● Data segment
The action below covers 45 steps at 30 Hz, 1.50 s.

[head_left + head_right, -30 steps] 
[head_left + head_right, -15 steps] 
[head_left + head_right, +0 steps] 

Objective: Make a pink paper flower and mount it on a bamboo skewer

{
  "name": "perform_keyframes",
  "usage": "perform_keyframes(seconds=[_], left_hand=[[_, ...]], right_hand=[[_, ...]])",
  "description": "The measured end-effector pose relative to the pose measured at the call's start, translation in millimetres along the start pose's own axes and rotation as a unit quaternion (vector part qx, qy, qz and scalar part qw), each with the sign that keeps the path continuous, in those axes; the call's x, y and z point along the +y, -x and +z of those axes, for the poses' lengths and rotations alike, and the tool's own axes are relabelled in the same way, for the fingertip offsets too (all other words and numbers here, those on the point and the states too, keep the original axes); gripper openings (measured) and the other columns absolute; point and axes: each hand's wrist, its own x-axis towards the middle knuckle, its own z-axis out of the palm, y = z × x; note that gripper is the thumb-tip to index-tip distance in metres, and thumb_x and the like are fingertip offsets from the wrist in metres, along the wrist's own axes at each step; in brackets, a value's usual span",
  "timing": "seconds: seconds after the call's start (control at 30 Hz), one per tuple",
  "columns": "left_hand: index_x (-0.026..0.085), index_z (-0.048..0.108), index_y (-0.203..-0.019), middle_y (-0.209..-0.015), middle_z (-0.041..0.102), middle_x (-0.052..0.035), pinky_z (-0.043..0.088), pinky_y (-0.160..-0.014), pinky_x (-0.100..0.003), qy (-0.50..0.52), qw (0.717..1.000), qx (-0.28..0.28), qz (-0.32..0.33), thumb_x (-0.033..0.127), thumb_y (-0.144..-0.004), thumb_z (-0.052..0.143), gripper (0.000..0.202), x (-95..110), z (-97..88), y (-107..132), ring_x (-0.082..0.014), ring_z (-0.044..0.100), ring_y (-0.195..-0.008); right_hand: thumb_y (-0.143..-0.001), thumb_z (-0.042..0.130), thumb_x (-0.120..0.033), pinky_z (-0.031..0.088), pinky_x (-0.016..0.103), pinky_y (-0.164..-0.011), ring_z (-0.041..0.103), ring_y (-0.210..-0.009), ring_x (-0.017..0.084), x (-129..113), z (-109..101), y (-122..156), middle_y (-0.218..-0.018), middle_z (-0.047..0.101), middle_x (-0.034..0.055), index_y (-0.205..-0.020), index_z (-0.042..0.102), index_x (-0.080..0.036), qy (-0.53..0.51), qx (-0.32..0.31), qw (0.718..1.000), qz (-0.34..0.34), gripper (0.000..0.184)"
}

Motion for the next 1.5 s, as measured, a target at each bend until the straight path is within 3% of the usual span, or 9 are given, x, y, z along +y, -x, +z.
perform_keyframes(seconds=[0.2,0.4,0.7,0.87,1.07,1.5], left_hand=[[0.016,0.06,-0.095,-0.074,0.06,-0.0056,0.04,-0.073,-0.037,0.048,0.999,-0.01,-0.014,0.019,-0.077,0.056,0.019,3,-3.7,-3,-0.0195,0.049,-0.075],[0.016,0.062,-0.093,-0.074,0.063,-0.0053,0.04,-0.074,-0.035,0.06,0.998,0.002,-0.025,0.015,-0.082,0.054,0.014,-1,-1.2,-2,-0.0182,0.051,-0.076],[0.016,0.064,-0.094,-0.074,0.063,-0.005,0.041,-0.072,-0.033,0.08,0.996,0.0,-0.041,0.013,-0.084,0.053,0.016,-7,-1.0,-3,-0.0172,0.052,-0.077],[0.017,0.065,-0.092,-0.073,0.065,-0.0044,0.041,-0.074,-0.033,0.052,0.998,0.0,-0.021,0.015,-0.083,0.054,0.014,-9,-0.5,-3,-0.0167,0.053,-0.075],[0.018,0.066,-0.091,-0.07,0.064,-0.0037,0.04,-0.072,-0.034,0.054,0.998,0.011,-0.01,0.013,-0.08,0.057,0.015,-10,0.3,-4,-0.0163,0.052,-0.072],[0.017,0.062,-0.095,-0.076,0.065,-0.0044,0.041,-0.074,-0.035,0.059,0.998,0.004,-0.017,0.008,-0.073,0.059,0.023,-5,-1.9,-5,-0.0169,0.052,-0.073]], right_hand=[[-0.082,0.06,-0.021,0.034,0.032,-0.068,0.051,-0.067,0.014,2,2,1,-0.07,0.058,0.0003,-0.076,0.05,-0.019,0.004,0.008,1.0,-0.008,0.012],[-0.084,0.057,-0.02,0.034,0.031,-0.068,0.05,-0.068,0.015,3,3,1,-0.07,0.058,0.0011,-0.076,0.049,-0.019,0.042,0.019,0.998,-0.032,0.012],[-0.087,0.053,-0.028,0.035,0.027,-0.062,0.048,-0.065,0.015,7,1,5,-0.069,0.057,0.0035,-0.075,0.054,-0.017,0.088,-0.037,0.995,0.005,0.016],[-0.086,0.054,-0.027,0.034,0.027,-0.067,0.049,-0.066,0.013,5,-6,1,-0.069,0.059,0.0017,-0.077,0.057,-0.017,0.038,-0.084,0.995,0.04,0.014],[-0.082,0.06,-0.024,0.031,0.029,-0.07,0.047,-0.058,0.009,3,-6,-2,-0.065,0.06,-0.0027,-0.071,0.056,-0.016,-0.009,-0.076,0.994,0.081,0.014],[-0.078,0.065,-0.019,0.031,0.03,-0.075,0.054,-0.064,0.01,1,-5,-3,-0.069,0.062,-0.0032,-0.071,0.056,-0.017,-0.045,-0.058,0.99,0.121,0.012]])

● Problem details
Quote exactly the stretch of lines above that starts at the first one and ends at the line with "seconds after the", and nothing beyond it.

● Task output
The action below covers 45 steps at 30 Hz, 1.50 s.

[head_left + head_right, -30 steps] 
[head_left + head_right, -15 steps] 
[head_left + head_right, +0 steps] 

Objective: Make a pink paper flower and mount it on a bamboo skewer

{
  "name": "perform_keyframes",
  "usage": "perform_keyframes(seconds=[_], left_hand=[[_, ...]], right_hand=[[_, ...]])",
  "description": "The measured end-effector pose relative to the pose measured at the call's start, translation in millimetres along the start pose's own axes and rotation as a unit quaternion (vector part qx, qy, qz and scalar part qw), each with the sign that keeps the path continuous, in those axes; the call's x, y and z point along the +y, -x and +z of those axes, for the poses' lengths and rotations alike, and the tool's own axes are relabelled in the same way, for the fingertip offsets too (all other words and numbers here, those on the point and the states too, keep the original axes); gripper openings (measured) and the other columns absolute; point and axes: each hand's wrist, its own x-axis towards the middle knuckle, its own z-axis out of the palm, y = z × x; note that gripper is the thumb-tip to index-tip distance in metres, and thumb_x and the like are fingertip offsets from the wrist in metres, along the wrist's own axes at each step; in brackets, a value's usual span",
  "timing": "seconds: seconds after the call's start (control at 30 Hz), one per tuple",

What the answer needed to say has been said.